The full listing needs to be output exactly.

Exercise data:
────────────────────────────────────────

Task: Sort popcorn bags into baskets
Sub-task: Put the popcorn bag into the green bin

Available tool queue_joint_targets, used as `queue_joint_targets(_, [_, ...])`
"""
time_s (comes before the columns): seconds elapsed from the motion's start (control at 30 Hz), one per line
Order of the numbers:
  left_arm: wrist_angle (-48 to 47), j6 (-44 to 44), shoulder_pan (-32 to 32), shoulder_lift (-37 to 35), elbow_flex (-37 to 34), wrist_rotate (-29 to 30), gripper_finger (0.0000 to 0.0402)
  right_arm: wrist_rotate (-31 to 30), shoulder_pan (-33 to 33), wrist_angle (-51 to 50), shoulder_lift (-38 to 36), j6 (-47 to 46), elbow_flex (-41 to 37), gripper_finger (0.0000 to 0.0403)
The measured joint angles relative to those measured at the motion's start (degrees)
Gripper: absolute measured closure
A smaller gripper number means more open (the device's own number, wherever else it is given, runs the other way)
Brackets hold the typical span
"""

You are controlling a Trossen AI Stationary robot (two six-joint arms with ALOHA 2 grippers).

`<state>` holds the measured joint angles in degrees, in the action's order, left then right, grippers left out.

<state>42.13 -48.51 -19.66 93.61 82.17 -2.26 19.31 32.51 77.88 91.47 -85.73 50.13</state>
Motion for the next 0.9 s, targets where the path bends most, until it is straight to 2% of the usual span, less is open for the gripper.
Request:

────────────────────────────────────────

Exercise result:
Task: Sort popcorn bags into baskets
Sub-task: Put the popcorn bag into the green bin

Available tool queue_joint_targets, used as `queue_joint_targets(_, [_, ...])`
"""
time_s (comes before the columns): seconds elapsed from the motion's start (control at 30 Hz), one per line
Order of the numbers:
  left_arm: wrist_angle (-48 to 47), j6 (-44 to 44), shoulder_pan (-32 to 32), shoulder_lift (-37 to 35), elbow_flex (-37 to 34), wrist_rotate (-29 to 30), gripper_finger (0.0000 to 0.0402)
  right_arm: wrist_rotate (-31 to 30), shoulder_pan (-33 to 33), wrist_angle (-51 to 50), shoulder_lift (-38 to 36), j6 (-47 to 46), elbow_flex (-41 to 37), gripper_finger (0.0000 to 0.0403)
The measured joint angles relative to those measured at the motion's start (degrees)
Gripper: absolute measured closure
A smaller gripper number means more open (the device's own number, wherever else it is given, runs the other way)
Brackets hold the typical span
"""

You are controlling a Trossen AI Stationary robot (two six-joint arms with ALOHA 2 grippers).

`<state>` holds the measured joint angles in degrees, in the action's order, left then right, grippers left out.

<state>42.13 -48.51 -19.66 93.61 82.17 -2.26 19.31 32.51 77.88 91.47 -85.73 50.13</state>
Motion for the next 0.9 s, targets where the path bends most, until it is straight to 2% of the usual span, less is open for the gripper.
Request:

Here the exercise is finished.